Die Ringer des SV Wacker Burghausen sind Meister der DRB-Bundesliga. Die Schützlinge um Wacker-Trainer Alexander Schrader unterlagen am Samstagabend zwar im Rückkampf beim KSV Köllerbach mit 12:14, hatten jedoch den Hinkampf in Burghausen klar mit 18:6 für sich entschieden und damit die Grundlage zum Meistertitel gelegt.

In der Hermann-Neubergerhalle Völklingen baute der SV Wacker Burghausen die Führung zunächst noch aus, Mariusz Los (57 kg/GR) benötigte nur 45 Sekungen zum 16:0-Überlegenheitssieg über den erst 16-jährigen KSV-Nachwuchsringer Sergio Schäfer, Beca Lomtadze (61 kg/FR) und Ramsin Azizsir (98 kg/GR) sorgten mit weiteren Wacker-Siegen für die 8:7-Pausenführung der Bayern, während Oleksandr Khotsianivskyi (125 kg/FR) mit dem Schlussgong den 16:0-Überlegenheitserfolg über den 21 kg leichteren Burghausener Erik Thiele erkämpfte, der Köllerbach 4 Mannschaftspunkte brachte. Das Saarländische Eigengewächs Etienne Kinsinger (66 kg/GR) steuerte mit seinem 8:0-Erfolg über Andreas Maier drei Zähler zum knappen Halbzeitresultat bei.
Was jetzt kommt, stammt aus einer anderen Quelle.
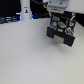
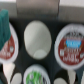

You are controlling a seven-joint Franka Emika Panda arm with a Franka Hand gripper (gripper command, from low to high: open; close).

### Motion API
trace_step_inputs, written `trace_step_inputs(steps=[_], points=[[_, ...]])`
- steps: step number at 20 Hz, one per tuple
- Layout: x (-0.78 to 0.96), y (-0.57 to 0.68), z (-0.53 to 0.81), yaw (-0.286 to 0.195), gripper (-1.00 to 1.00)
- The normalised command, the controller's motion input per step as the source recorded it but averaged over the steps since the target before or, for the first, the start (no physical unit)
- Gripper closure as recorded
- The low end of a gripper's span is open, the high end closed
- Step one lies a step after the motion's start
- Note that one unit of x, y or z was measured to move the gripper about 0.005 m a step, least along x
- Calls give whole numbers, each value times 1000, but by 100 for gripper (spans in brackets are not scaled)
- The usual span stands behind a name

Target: Open the kcup holder, insert the kcup into the holder, and close the kcup holder

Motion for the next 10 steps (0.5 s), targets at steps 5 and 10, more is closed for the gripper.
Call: trace_step_inputs(steps=[5, 10], points=[[847, -55, 0, 24, -100], [453, 231, 0, 171, -100]])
Zum Beginn der zweiten Hälfte des Kampfabends sorgten Istvan Vereb (86 kg/FR) und Mihail Sava (71 kg/FR) mit ihren Siegen für die 13:8-Führung der Gastgeber, doch Burghausens Urgestein Matthias Maasch (80 kg/GR) ließ auch die letzten Hoffnungen der Saarländer platzen, mit einem 8:0-Punktsieg über Marc-Antonio von Tugginer- und den damit verbundenen drei Mannschaftspunkten, sicherte er seiner Mannschaft vorzeitig den Meistertitel. Obwohl der Meistertitel damit vergeben war, erlebten die knapp 1500 Fans in der Hermann Neuberger-Halle in Völklingen noch zwei umkämpfte Duelle im Weltergewicht. So erkämpfte Köllerbachs Timo Badusch (75 kg/GR) gegen Michael Widmayer einen knappen 2:2-Puntsieg, bedingt durch die höhere Wertung und revanchierte sich damit für die erlittene Niederlage vor einer Woche. Vizeweltmeister Magomedmurad Gadzhiev (75 kg/FR) setzte gegen Köllerbachs Routinier Andriy Shyyka mit einem 3:2-Punktsieg den Schlusspunkt, der im Freudentaumel seiner Teamgefährten und der vielen, mitgereisten Fans unter ging. Köllerbach gewann den Rückkampf zwar mit 14:12, doch hatte der SV Wacker Burghausen in der Addition beider Begegnungen die Nase klar vorn.  „Es war die geschlossene Mannschaftsleistung, die den Ausschlag zum Titelgewinn gab, jeder Einzelne hat sich in den Dienst der Mannschaft gestellt, damit ist der SV Wacker Burghausen verdient DRB-Bundesligameister geworden“, gratulierte DRB-Sportdirektor Jannis Zamanduridis dem ersten Titelträger der in dieser Saison neu geschaffenen, höchsten Kampfklasse des Deutschen Ringer- Bundes. Trainer Alexander Schrader: „… jetzt feiern wir hier noch etwas mit den Fans, dann geht es auf die lange Heimfahrt, bei unserer Ankunft geht es in Burghausen gleich weiter, wir haben ein Lokal gemietet“.